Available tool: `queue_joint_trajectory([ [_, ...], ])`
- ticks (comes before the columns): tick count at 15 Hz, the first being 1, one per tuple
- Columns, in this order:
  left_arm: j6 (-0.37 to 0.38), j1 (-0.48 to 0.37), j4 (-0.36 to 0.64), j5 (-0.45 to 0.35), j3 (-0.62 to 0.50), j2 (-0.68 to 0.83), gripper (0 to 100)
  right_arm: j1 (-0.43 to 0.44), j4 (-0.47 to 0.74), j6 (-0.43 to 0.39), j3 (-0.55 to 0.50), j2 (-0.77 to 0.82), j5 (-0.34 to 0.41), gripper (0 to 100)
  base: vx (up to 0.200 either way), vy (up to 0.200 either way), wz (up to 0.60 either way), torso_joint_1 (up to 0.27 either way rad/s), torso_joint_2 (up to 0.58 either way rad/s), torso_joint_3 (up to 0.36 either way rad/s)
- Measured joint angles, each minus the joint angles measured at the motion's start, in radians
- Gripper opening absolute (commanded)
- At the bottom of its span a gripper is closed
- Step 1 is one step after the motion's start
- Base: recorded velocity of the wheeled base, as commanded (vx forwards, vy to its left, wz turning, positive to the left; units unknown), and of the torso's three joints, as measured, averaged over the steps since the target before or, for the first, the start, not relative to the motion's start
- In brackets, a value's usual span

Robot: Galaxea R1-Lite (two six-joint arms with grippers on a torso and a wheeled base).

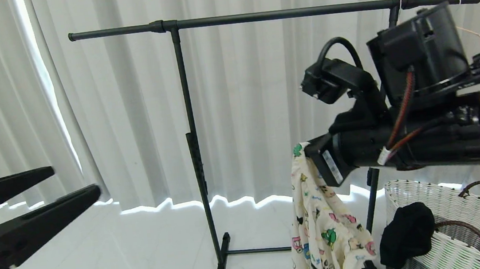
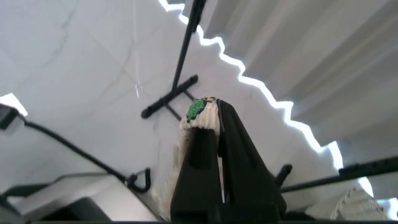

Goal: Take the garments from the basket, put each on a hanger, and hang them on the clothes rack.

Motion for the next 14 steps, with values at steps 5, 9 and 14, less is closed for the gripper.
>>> queue_joint_trajectory([
  [5,0.007,-0.181,-0.046,0.046,-0.134,0.362,100,0.002,0.007,0.001,-0.284,0.189,-0.008,0,0.0,0.0,0.0,0.0,0.0,0.0],
  [9,-0.116,-0.265,-0.142,0.066,-0.163,0.471,100,0.004,0.009,0.001,-0.332,0.241,-0.007,0,0.0,0.0,0.0,0.0,0.0,0.0],
  [14,-0.147,-0.335,-0.17,0.23,-0.175,0.599,100,0.03,0.01,0.001,-0.347,0.25,-0.007,0,0.0,0.0,0.0,0.0,0.0,0.0],
])
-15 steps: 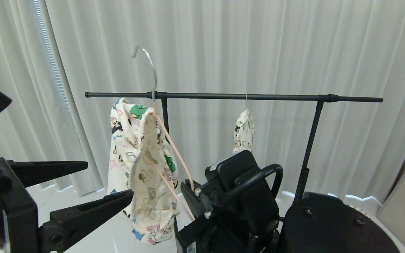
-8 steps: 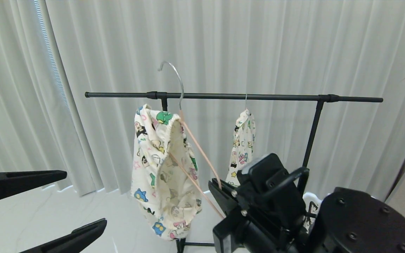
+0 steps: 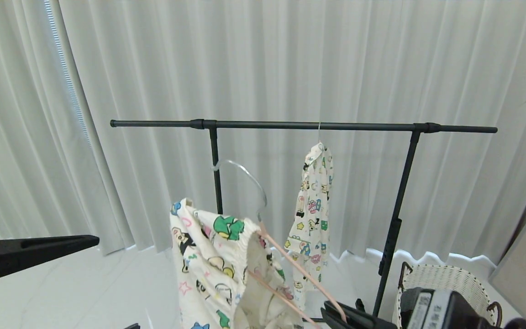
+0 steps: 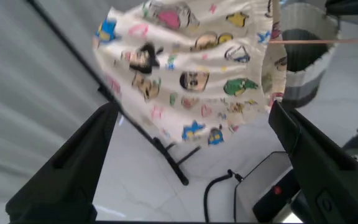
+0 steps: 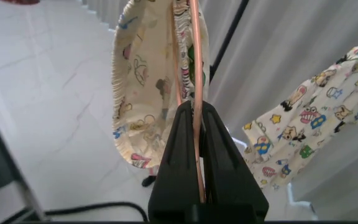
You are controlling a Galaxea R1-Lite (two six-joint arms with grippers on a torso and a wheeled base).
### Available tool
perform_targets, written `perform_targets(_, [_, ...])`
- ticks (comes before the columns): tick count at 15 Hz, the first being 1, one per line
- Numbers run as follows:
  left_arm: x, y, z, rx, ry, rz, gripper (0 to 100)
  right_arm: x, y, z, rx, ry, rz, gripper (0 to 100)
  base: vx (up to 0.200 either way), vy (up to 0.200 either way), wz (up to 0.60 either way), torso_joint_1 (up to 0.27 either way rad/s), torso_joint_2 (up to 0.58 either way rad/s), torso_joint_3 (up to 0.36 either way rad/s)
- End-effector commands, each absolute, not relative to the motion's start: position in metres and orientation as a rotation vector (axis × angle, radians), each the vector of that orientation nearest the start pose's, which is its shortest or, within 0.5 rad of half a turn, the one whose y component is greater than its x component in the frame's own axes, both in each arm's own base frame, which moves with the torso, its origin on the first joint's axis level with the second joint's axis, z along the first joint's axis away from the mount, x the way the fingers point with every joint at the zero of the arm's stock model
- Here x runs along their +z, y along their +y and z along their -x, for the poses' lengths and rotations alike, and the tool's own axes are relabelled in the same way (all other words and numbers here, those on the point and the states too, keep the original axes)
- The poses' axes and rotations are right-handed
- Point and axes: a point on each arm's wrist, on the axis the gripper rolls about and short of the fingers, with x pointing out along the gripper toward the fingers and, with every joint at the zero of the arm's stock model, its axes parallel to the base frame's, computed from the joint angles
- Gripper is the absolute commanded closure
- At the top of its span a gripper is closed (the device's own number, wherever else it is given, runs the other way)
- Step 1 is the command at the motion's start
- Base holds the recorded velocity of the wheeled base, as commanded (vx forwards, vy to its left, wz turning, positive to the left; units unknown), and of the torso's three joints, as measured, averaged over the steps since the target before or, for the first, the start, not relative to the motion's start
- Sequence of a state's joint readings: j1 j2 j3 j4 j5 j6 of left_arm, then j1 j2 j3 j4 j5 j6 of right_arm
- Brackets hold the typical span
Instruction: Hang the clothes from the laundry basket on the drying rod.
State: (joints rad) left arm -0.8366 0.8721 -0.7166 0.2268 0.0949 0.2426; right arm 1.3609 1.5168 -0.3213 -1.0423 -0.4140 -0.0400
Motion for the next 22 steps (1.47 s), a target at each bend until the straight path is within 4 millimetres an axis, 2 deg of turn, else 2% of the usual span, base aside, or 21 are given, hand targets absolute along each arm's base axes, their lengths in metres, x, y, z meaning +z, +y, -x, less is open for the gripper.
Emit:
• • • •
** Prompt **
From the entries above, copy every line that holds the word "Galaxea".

** Response to this exercise **
Robot: Galaxea R1-Lite (two six-joint arms with grippers on a torso and a wheeled base).
You are controlling a Galaxea R1-Lite (two six-joint arms with grippers on a torso and a wheeled base).

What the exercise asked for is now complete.